If time is supposed to heal all wounds, Lina Mariano’s broken teenage heart never quite got the message—but 15 sunny, sandy, angsty Jersey Shore summers later, she finds herself unexpectedly facing her old crush, getting a new perspective—and maybe even a hopeful glimpse of the future . . .
Lina Mariano is stuck—in her hometown, in her job, and in the past. And after six years of writing up local weddings as a columnist for a popular lifestyle website, she’s wholeheartedly sick of nuptials. Worse, the next one on her list is none other than Sebastian Nikolaou’s.

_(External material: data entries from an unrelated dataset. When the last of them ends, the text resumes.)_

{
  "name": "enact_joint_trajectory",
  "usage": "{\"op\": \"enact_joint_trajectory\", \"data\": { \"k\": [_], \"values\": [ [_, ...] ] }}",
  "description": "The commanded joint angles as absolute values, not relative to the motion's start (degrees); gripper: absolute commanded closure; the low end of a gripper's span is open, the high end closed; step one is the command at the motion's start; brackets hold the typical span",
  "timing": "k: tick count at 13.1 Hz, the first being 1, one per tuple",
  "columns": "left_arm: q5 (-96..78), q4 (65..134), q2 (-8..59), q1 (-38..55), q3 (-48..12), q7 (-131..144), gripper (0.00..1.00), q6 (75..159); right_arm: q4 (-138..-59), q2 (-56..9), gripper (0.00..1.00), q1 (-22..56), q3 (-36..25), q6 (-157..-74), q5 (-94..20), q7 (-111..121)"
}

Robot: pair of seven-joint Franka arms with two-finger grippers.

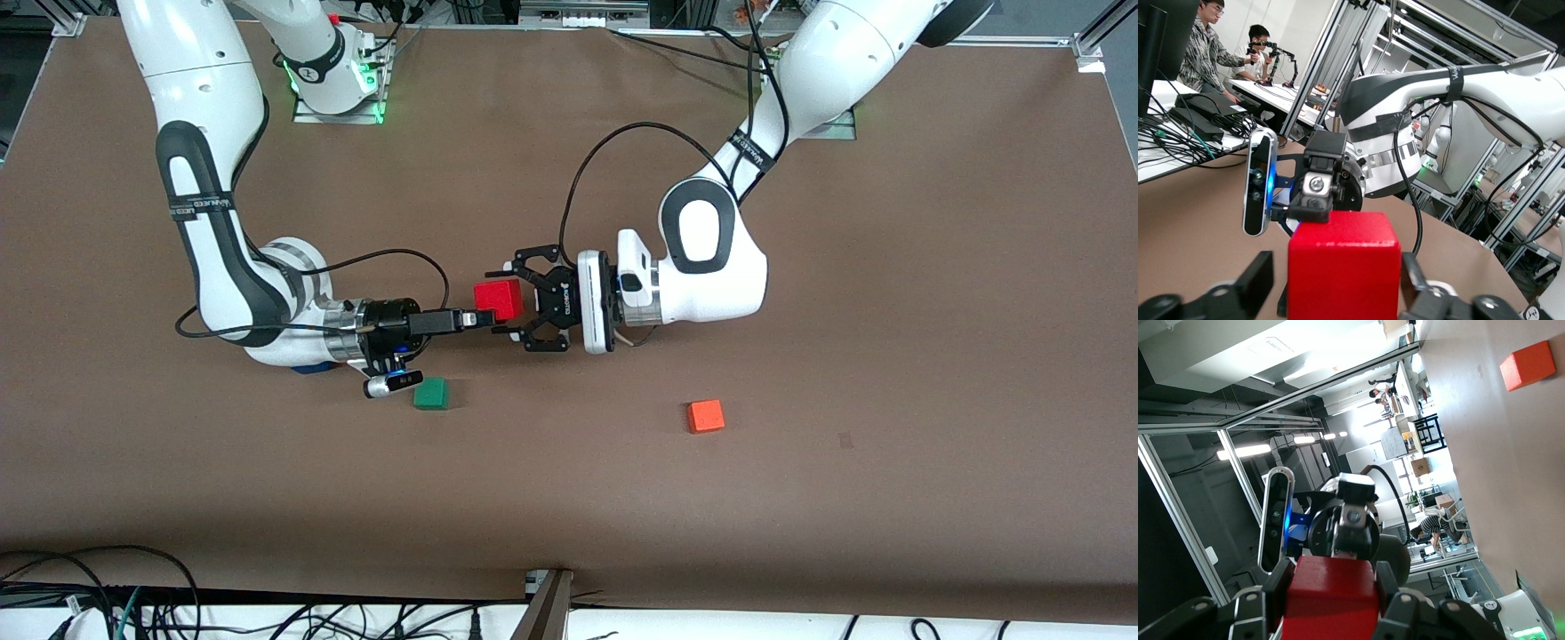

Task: Pass red block to right arm, stack on blue
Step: 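Open the left gripper and withdraw it while the right gripper carries the cube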

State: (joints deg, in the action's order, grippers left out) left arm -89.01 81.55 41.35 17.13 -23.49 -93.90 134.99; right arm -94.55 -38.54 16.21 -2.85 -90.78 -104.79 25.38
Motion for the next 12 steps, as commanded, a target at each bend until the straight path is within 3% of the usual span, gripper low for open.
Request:
{"op": "enact_joint_trajectory", "data": {
  "k": [1,6,12],
  "values": [
    [-91.05,81.56,40.96,16.96,-23.47,-95.19,0.0,134.39,-95.8,-37.0,1.0,16.08,-3.07,-90.44,-105.82,25.66],
    [-90.09,85.6,34.2,13.81,-23.03,-94.66,0.0,134.38,-93.08,-36.48,1.0,16.0,-9.22,-89.74,-92.05,25.84],
    [-74.92,89.21,29.97,7.48,-22.94,-85.11,0.0,132.99,-84.12,-36.47,1.0,15.29,-16.06,-90.88,-61.83,26.71]
  ]
}}
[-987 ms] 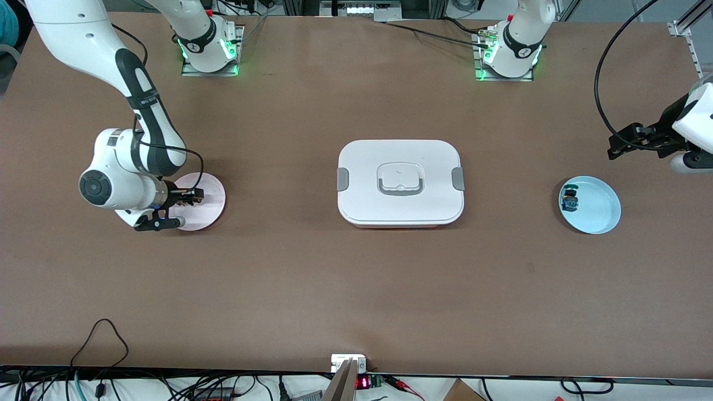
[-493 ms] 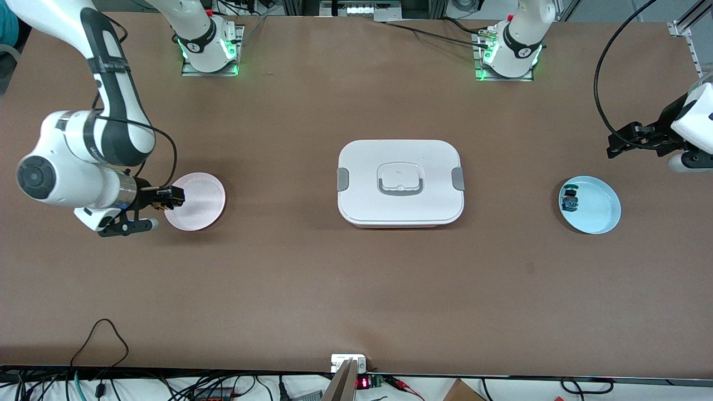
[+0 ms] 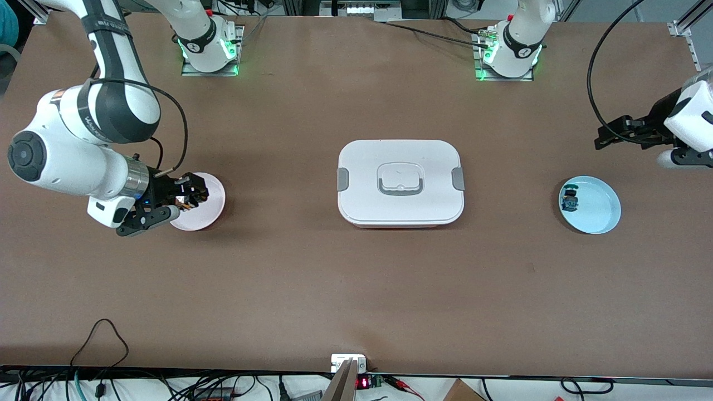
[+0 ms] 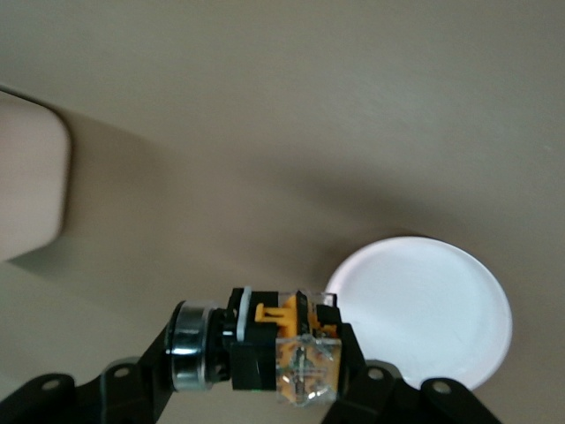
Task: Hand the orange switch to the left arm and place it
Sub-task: 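Lift the orange switch off the white plate with the right gripper, then carry the switch over the box while the left gripper reaches in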
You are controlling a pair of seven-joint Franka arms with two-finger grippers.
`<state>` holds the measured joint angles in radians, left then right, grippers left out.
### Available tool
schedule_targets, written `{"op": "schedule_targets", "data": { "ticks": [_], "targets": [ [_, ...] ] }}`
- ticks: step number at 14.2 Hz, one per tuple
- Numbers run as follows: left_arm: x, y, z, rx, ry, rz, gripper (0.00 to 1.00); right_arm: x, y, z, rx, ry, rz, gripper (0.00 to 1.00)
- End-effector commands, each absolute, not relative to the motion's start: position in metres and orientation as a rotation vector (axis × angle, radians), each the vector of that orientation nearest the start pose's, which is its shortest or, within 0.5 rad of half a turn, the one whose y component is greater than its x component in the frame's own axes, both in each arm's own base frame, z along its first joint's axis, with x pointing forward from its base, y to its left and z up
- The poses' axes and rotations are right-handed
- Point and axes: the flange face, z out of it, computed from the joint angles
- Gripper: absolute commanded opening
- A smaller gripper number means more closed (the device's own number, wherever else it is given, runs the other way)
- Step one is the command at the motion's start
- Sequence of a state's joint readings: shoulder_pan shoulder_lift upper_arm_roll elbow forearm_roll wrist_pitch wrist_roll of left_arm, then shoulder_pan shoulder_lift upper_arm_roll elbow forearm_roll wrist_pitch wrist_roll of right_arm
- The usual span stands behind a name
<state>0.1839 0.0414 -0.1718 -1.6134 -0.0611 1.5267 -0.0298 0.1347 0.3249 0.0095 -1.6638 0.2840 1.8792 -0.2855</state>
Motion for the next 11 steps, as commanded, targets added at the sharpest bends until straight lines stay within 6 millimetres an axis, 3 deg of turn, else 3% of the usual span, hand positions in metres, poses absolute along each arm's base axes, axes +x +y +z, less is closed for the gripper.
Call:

Working high school summers with sweet, handsome Sebastian at his mother’s iconic beach restaurant, teenage Lina was totally wrapped up in the way he made her feel—until the night that everything changed. Even so, she’s embarrassed to admit how often she still thinks of him, and now, comparing their present lives is wrenching. It will take a careful look at her younger self, and some wisdom from the best friend who was there for it all, to see that making her dreams come true is up to her alone—whether or not those dreams still include Sebastian . . .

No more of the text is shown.